- No. 79 Squadron's crest; the phoenix symbolises the multiple occasions the squadron has been disbanded and re-formed.
- Active: 1943–1945 1962–1968 1986–1988 1998–current
- Country: Australia
- Branch: Royal Australian Air Force
- Part of: No. 78 Wing
- Current base: RAAF Base Pearce
- Motto(s): "Born for Action"
- Engagements: World War II New Britain Campaign; Admiralty Islands campaign; ;

Commanders
- Notable commanders: Alan Rawlinson (1943)

Aircraft flown
- Fighter: Spitfire (1943–1945) CAC Sabre (1962–1968) Mirage III (1986–1988)
- Trainer: Aermacchi MB-326 (1998–2001) Hawk 127 (2000–current)
- Transport: DHC-4 Caribou (1986–1988)

= No. 79 Squadron RAAF =

Royal Australian Air Force flight training unit

No. 79 Squadron is a Royal Australian Air Force (RAAF) flight training unit that has been formed on four occasions since 1943. The squadron was established in May 1943 as a fighter unit equipped with Supermarine Spitfires, and subsequently saw combat in the South West Pacific theatre of World War II. Between June 1943 and the end of the war in August 1945 it flew air defence patrols to protect Allied bases and ships, escorted Australian and United States aircraft, and attacked Japanese positions.
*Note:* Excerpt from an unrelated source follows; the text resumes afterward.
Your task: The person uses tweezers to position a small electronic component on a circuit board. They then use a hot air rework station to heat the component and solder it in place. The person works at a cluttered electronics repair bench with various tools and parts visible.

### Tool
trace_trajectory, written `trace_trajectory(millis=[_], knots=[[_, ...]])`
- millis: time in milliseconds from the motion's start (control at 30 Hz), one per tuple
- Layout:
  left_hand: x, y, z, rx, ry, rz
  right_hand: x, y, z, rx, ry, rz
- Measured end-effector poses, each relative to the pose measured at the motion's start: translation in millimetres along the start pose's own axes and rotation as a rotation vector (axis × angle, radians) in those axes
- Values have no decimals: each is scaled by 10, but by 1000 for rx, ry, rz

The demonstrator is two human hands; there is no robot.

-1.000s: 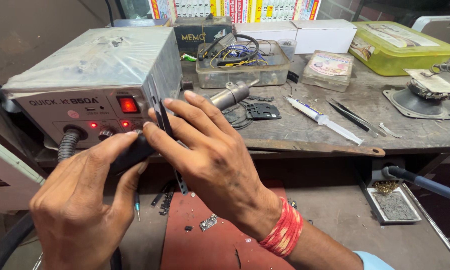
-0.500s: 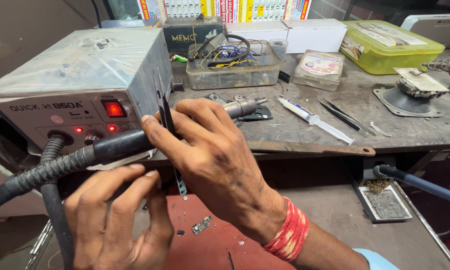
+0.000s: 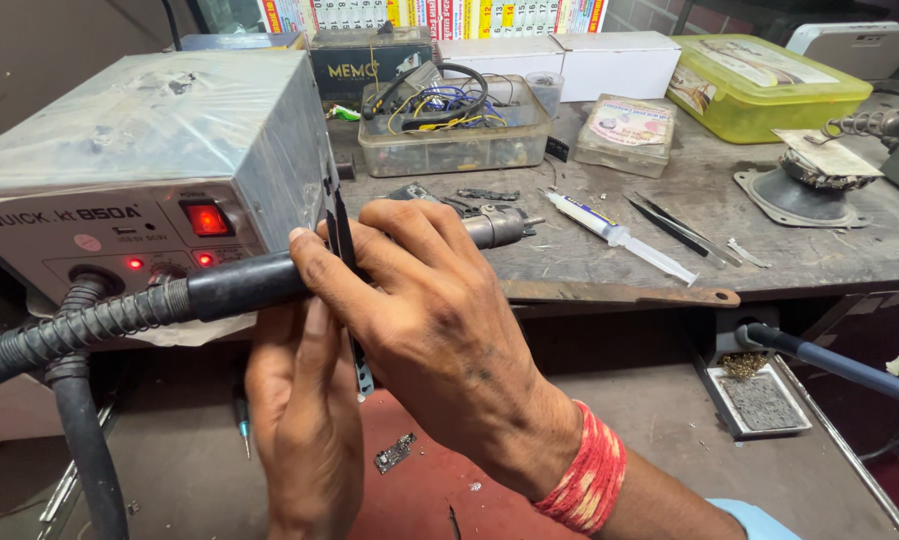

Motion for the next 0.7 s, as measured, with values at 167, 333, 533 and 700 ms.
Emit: trace_trajectory(millis=[167,333,533,700], knots=[[-97,-35,-18,7,24,6,17,-17,20,-1,-6,15],[-120,-17,-73,45,-5,34,21,-9,22,-4,-10,-8],[-58,-14,-88,76,-51,-135,29,-5,22,-2,-27,-35],[-8,-24,-99,55,-39,-176,27,21,18,-1,-25,-22]])
Point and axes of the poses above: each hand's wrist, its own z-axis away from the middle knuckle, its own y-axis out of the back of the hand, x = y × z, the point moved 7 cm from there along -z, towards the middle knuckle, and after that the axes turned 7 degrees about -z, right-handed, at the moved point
The squadron was disbanded in November 1945, but was re-formed between 1962 and 1968 to operate CAC Sabres from Ubon Air Base in Thailand. In this role it contributed to the defence of Thailand against a feared attack from its neighbouring states and exercised with United States Air Force units. No. 79 Squadron was active again at RAAF Base Butterworth in Malaysia between 1986 and 1988 where it operated Mirage III fighters and a single DHC-4 Caribou transport during the period in which the RAAF's fighter squadrons were transitioning to new aircraft.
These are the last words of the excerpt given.